What needs to be done →
Could you return the listing below exactly, with every line intact?

Records to use →
- - -

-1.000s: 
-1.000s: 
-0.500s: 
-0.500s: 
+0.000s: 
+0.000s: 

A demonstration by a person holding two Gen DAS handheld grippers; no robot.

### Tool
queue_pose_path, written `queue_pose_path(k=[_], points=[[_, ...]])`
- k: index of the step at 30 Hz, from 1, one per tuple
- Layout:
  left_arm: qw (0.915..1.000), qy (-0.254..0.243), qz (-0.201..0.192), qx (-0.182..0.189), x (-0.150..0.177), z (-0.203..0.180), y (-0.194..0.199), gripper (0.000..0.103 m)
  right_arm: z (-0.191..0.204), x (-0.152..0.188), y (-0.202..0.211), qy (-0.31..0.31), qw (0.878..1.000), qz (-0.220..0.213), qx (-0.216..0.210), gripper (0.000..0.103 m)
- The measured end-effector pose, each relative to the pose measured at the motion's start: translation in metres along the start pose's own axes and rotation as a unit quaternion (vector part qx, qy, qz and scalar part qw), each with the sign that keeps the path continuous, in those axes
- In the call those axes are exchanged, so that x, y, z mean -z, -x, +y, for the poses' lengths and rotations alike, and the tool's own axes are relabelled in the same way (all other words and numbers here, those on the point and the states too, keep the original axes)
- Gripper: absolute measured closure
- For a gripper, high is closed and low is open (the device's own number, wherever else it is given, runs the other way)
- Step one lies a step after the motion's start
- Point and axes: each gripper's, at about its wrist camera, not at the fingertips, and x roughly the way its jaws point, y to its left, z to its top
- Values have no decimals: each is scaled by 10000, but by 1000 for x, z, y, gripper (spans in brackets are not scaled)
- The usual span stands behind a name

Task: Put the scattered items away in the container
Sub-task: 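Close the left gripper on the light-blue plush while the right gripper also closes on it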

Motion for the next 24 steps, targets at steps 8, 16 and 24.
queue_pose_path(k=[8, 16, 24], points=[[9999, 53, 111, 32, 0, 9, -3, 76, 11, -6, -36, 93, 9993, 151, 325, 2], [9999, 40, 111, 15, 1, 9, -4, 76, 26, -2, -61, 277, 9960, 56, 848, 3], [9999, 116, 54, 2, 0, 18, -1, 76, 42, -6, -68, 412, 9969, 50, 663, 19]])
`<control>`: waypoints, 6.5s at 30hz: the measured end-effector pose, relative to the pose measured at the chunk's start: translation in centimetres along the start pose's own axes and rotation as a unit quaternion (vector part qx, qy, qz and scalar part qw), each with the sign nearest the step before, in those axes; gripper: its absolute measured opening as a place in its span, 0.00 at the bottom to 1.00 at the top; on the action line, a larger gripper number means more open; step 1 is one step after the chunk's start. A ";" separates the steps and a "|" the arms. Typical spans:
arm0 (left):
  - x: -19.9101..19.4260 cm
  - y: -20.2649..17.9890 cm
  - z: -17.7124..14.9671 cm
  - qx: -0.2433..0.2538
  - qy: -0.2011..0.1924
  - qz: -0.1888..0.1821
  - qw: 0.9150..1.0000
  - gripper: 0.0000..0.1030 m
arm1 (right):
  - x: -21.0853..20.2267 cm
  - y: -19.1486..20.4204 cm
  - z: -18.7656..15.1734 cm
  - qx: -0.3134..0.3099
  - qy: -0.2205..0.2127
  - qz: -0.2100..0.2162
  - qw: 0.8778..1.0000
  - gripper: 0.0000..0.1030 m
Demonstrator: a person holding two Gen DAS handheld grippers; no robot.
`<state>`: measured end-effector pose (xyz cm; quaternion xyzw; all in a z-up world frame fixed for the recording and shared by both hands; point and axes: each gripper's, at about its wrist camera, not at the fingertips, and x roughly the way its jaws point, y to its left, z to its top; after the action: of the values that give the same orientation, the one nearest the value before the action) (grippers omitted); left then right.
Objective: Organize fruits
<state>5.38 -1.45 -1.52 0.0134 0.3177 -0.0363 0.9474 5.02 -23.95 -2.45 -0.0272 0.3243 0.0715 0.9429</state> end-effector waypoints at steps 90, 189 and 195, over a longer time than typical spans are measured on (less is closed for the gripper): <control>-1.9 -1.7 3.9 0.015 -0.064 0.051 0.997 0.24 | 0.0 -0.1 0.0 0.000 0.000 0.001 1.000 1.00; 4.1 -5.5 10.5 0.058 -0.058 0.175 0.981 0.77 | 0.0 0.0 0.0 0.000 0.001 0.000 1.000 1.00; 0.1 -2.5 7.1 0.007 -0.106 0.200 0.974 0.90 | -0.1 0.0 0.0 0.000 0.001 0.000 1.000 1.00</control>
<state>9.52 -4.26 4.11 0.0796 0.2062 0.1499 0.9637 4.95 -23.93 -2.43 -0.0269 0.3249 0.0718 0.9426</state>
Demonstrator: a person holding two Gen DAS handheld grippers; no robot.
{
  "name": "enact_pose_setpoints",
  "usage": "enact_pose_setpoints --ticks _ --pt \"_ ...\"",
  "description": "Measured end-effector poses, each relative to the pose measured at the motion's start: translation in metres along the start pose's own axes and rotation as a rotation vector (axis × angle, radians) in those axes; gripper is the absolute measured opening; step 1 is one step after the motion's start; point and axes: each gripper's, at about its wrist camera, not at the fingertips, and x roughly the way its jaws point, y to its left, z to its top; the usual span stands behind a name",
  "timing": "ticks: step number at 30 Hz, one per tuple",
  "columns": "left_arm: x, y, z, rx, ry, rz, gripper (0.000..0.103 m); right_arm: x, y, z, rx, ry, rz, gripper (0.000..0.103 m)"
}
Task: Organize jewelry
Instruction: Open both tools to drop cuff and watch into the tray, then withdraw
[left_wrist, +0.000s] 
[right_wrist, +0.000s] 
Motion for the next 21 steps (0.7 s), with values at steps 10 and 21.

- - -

Task output →
-1.000s: 
-1.000s: 
-0.500s: 
-0.500s: 
+0.000s: 
+0.000s: 

A demonstration by a person holding two Gen DAS handheld grippers; no robot.

### Tool
queue_pose_path, written `queue_pose_path(k=[_], points=[[_, ...]])`
- k: index of the step at 30 Hz, from 1, one per tuple
- Layout:
  left_arm: qw (0.915..1.000), qy (-0.254..0.243), qz (-0.201..0.192), qx (-0.182..0.189), x (-0.150..0.177), z (-0.203..0.180), y (-0.194..0.199), gripper (0.000..0.103 m)
  right_arm: z (-0.191..0.204), x (-0.152..0.188), y (-0.202..0.211), qy (-0.31..0.31), qw (0.878..1.000), qz (-0.220..0.213), qx (-0.216..0.210), gripper (0.000..0.103 m)
- The measured end-effector pose, each relative to the pose measured at the motion's start: translation in metres along the start pose's own axes and rotation as a unit quaternion (vector part qx, qy, qz and scalar part qw), each with the sign that keeps the path continuous, in those axes
- In the call those axes are exchanged, so that x, y, z mean -z, -x, +y, for the poses' lengths and rotations alike, and the tool's own axes are relabelled in the same way (all other words and numbers here, those on the point and the states too, keep the original axes)
- Gripper: absolute measured closure
- For a gripper, high is closed and low is open (the device's own number, wherever else it is given, runs the other way)
- Step one lies a step after the motion's start
- Point and axes: each gripper's, at about its wrist camera, not at the fingertips, and x roughly the way its jaws point, y to its left, z to its top
- Values have no decimals: each is scaled by 10000, but by 1000 for x, z, y, gripper (spans in brackets are not scaled)
- The usual span stands behind a name

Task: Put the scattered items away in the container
Sub-task: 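Close the left gripper on the light-blue plush while the right gripper also closes on it
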
Motion for the next 24 steps, targets at steps 8, 16 and 24.
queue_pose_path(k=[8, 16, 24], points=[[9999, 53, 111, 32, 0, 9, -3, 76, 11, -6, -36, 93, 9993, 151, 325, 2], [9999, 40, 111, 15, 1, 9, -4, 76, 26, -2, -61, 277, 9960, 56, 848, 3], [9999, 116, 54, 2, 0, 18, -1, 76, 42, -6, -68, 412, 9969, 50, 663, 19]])
`<control>`: waypoints, 6.5s at 30hz: the measured end-effector pose, relative to the pose measured at the chunk's start: translation in centimetres along the start pose's own axes and rotation as a unit quaternion (vector part qx, qy, qz and scalar part qw), each with the sign nearest the step before, in those axes; gripper: its absolute measured opening as a place in its span, 0.00 at the bottom to 1.00 at the top; on the action line, a larger gripper number means more open; step 1 is one step after the chunk's start. A ";" separates the steps and a "|" the arms. Typical spans:
arm0 (left):
  - x: -19.9101..19.4260 cm
  - y: -20.2649..17.9890 cm
  - z: -17.7124..14.9671 cm
  - qx: -0.2433..0.2538
  - qy: -0.2011..0.1924
  - qz: -0.1888..0.1821
  - qw: 0.9150..1.0000
  - gripper: 0.0000..0.1030 m
arm1 (right):
  - x: -21.0853..20.2267 cm
  - y: -19.1486..20.4204 cm
  - z: -18.7656..15.1734 cm
  - qx: -0.3134..0.3099
  - qy: -0.2205..0.2127
  - qz: -0.2100..0.2162
  - qw: 0.8778..1.0000
  - gripper: 0.0000..0.1030 m
Demonstrator: a person holding two Gen DAS handheld grippers; no robot.
`<state>`: measured end-effector pose (xyz cm; quaternion xyzw; all in a z-up world frame fixed for the recording and shared by both hands; point and axes: each gripper's, at about its wrist camera, not at the fingertips, and x roughly the way its jaws point, y to its left, z to its top; after the action: of the values that give the same orientation, the one nearest the value before the action) (grippers omitted); left then right.
Objective: Organize fruits
<state>5.38 -1.45 -1.52 0.0134 0.3177 -0.0363 0.9474 5.02 -23.95 -2.45 -0.0272 0.3243 0.0715 0.9429</state> end-effector waypoints at steps 90, 189 and 195, over a longer time than typical spans are measured on (less is closed for the gripper): <control>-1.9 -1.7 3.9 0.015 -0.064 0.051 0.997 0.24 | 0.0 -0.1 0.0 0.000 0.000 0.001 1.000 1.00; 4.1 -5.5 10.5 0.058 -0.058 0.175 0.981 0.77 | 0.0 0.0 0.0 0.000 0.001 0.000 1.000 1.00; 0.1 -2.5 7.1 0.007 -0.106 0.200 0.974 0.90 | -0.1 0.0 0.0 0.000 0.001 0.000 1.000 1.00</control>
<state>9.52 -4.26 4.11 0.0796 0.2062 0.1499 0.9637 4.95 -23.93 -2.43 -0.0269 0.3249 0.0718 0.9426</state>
Demonstrator: a person holding two Gen DAS handheld grippers; no robot.
{
  "name": "enact_pose_setpoints",
  "usage": "enact_pose_setpoints --ticks _ --pt \"_ ...\"",
  "description": "Measured end-effector poses, each relative to the pose measured at the motion's start: translation in metres along the start pose's own axes and rotation as a rotation vector (axis × angle, radians) in those axes; gripper is the absolute measured opening; step 1 is one step after the motion's start; point and axes: each gripper's, at about its wrist camera, not at the fingertips, and x roughly the way its jaws point, y to its left, z to its top; the usual span stands behind a name",
  "timing": "ticks: step number at 30 Hz, one per tuple",
  "columns": "left_arm: x, y, z, rx, ry, rz, gripper (0.000..0.103 m); right_arm: x, y, z, rx, ry, rz, gripper (0.000..0.103 m)"
}
Task: Organize jewelry
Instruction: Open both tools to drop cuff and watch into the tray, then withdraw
[left_wrist, +0.000s] 
[right_wrist, +0.000s] 
Motion for the next 21 steps (0.7 s), with values at steps 10 and 21.

Reply complete, and nothing else is required.